State workers react to furloughs

January 29, 2009 6:42:36 PM PST
A judge ruled Governor Schwarzenegger has the authority to furlough tens of thousands of workers. It's a decision that has stunned state employees. They are now facing two days a month without pay.

Some employees will find it hard to make ends meet. Others say it's better than getting laid off. The ruling affects at least 230,000 state workers.

The lines at the Department of Motor Vehicles are long enough. Now imagine the DMV closing its doors twice a month.

What's even worse is that employees will not get paid on those two days.

"I think the legislatures have to get off their butts and actually pass a budget and not make us suffer.
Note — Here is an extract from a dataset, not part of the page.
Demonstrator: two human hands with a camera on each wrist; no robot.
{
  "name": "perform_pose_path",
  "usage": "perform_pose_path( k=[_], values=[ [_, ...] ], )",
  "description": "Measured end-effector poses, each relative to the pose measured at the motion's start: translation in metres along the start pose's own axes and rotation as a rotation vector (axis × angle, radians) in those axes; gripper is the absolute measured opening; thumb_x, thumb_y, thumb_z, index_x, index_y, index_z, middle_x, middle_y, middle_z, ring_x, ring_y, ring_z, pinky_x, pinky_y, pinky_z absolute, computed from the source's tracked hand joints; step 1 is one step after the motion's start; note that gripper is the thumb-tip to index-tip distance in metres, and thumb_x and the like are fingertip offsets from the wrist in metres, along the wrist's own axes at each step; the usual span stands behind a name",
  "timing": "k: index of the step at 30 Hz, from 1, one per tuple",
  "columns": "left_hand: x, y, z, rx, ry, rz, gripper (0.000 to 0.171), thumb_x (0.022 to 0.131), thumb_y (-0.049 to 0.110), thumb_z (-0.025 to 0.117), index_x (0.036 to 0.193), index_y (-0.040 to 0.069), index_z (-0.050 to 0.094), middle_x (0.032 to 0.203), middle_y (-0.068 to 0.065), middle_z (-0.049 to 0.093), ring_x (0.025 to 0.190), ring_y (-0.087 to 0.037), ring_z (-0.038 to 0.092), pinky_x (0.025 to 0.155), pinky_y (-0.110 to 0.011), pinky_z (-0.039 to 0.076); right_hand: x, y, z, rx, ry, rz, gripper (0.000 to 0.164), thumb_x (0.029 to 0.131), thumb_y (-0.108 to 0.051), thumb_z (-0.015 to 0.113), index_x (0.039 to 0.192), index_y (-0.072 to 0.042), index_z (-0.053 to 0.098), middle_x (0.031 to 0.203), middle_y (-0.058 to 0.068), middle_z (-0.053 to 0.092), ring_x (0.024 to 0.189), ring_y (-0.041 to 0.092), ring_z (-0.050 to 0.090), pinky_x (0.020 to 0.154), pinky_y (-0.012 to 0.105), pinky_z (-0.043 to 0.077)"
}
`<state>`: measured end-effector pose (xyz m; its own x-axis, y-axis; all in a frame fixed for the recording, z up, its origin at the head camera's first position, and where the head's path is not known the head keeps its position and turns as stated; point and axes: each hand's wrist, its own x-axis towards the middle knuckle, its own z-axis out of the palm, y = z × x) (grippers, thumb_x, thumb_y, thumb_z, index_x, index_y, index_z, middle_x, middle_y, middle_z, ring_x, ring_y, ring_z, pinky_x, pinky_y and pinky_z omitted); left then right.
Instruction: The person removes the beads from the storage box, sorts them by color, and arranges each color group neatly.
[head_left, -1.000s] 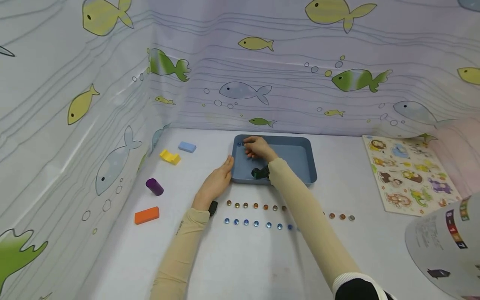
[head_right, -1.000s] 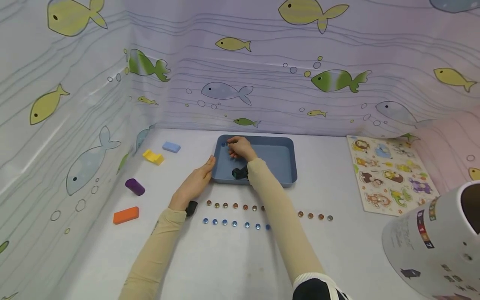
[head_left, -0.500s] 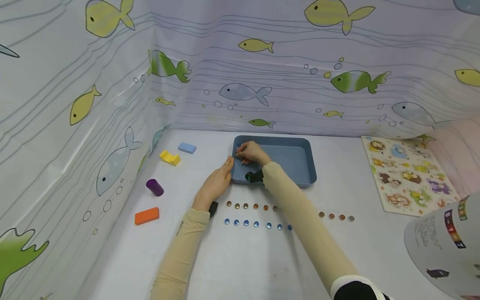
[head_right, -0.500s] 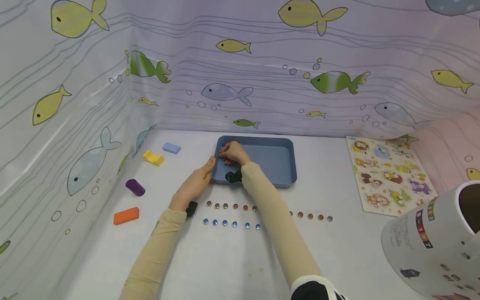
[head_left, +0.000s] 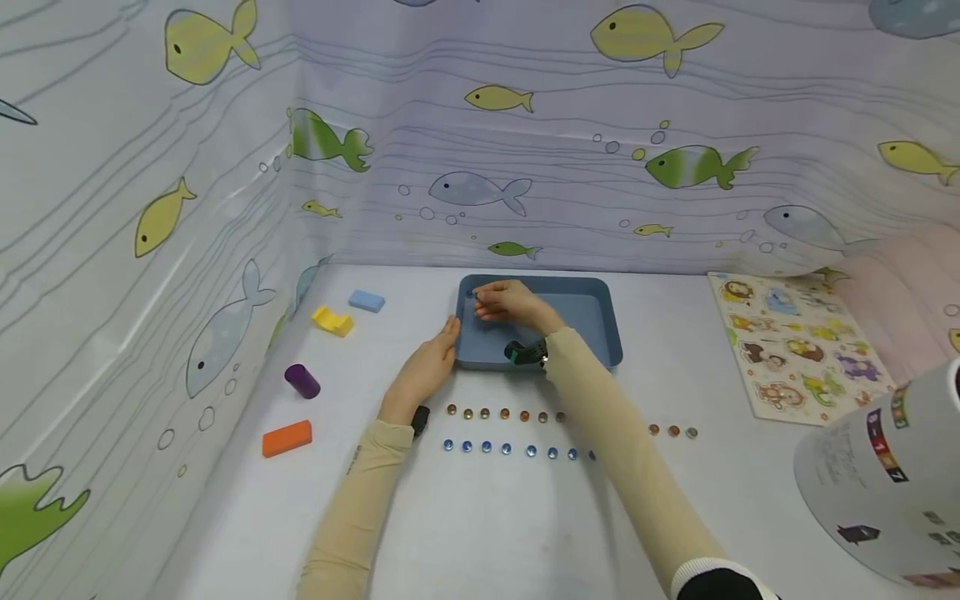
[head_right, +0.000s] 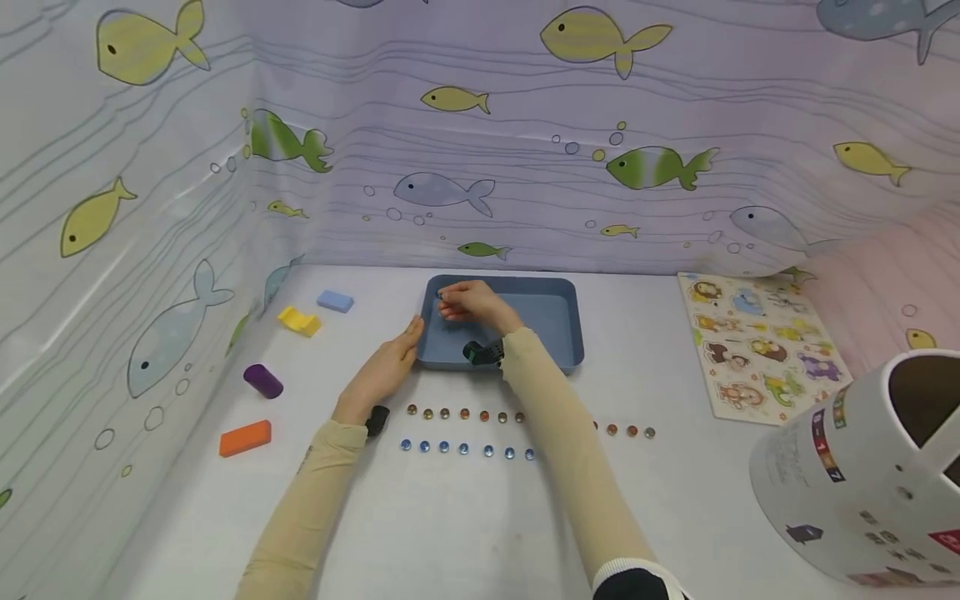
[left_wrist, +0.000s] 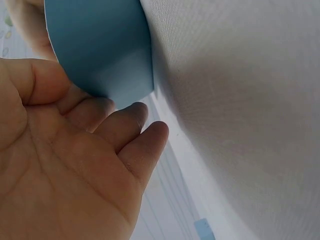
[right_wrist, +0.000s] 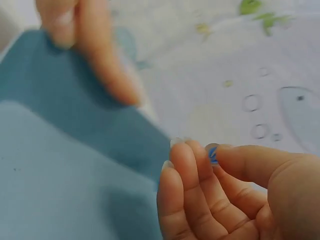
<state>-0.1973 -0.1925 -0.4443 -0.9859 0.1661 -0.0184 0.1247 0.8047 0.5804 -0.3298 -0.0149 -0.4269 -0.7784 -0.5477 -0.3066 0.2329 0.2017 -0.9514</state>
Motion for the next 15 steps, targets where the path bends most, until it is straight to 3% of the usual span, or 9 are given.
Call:
perform_pose_path(
  k=[3,7,10,13,15],
  values=[
    [0.000,-0.001,0.001,-0.006,-0.007,0.003,0.051,0.104,0.015,0.035,0.153,0.005,0.024,0.161,-0.010,0.020,0.147,-0.026,0.026,0.121,-0.043,0.026,-0.015,-0.004,-0.010,0.048,-0.016,-0.037,0.040,0.102,-0.015,0.048,0.140,-0.001,0.048,0.128,0.024,0.060,0.100,0.020,0.068,0.096,0.033,0.055],
    [-0.001,-0.001,0.001,-0.014,-0.003,-0.001,0.050,0.104,0.016,0.035,0.153,0.006,0.025,0.161,-0.010,0.021,0.147,-0.026,0.026,0.121,-0.043,0.026,-0.040,-0.008,-0.023,0.118,-0.027,-0.088,0.043,0.104,-0.017,0.045,0.144,-0.003,0.044,0.116,0.012,0.066,0.101,0.018,0.067,0.105,0.042,0.048],
    [-0.002,0.000,0.001,-0.016,-0.001,-0.001,0.050,0.105,0.017,0.033,0.153,0.006,0.024,0.161,-0.010,0.020,0.147,-0.027,0.025,0.121,-0.043,0.025,-0.061,-0.007,-0.034,0.169,-0.030,-0.112,0.044,0.104,-0.016,0.045,0.146,-0.002,0.041,0.101,-0.001,0.069,0.090,0.009,0.067,0.096,0.034,0.054],
    [-0.001,0.001,0.000,-0.015,-0.008,0.001,0.051,0.105,0.018,0.031,0.153,0.006,0.023,0.162,-0.010,0.018,0.148,-0.028,0.024,0.121,-0.043,0.024,-0.084,-0.004,-0.045,0.189,-0.025,-0.115,0.045,0.104,-0.017,0.045,0.146,-0.002,0.040,0.095,-0.005,0.070,0.084,0.006,0.067,0.082,0.023,0.056],
    [-0.001,0.003,0.000,-0.014,-0.010,0.003,0.051,0.105,0.017,0.031,0.153,0.005,0.022,0.162,-0.010,0.018,0.148,-0.028,0.024,0.121,-0.043,0.024,-0.100,-0.001,-0.052,0.178,-0.020,-0.113,0.046,0.104,-0.018,0.046,0.146,-0.001,0.039,0.093,-0.006,0.070,0.083,0.005,0.066,0.080,0.021,0.056]
  ],
)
Two days out of a month for a whole year and a half, we are barely making it right now," said DMV worker Adelina Galdamez.

"We have houses to pay and this is 10 percent cut in our checks, which is not good at all," said DMV employee Jeannette Amador.

A Superior Court judge said the Governor had the authority to order furloughs on his own, something the unions had challenged.

"The state is in a huge mess," said Sacramento Superior Court Judge Patrick Marlette.

The Governor's Office says the furloughs would save $1.4 billion through June 2010. The state faces a $42 billion budget deficit.

"No part of our budget is immune from the impacts that the budget crisis that we are in," said Lynelle Jolley from the California Department of Personnel.

While most employees don't like it, some acknowledge it's better than losing their jobs. The Governor had warned that would happen without the furlough plan.

"I'd rather have ten percent off than layoffs, and I don't want to see my friends or any of my co-workers or anybody for that matter, I don't think now is the right time to get laid off," said state employee Corazon Celeste.

The move will certainly affect the hot dog stand outside the DMV. Other local businesses who serve state employees will also feel the impact.

Raymond Lee is a restaurant manager. He says some customers have already started cutting back.

"Regulars who come every day, I see them coming in less and less. They usually come five days a weeks, they've be coming in two or three times a week," said Lee.

Right after the judge's decision, the Service Employees International Union, the SEIU which represents the DMV employees, filed a complaint with the Public Employment Relations Board.

That agency oversees state labor issues. The union and others are also considering taking the matter to the court of appeal.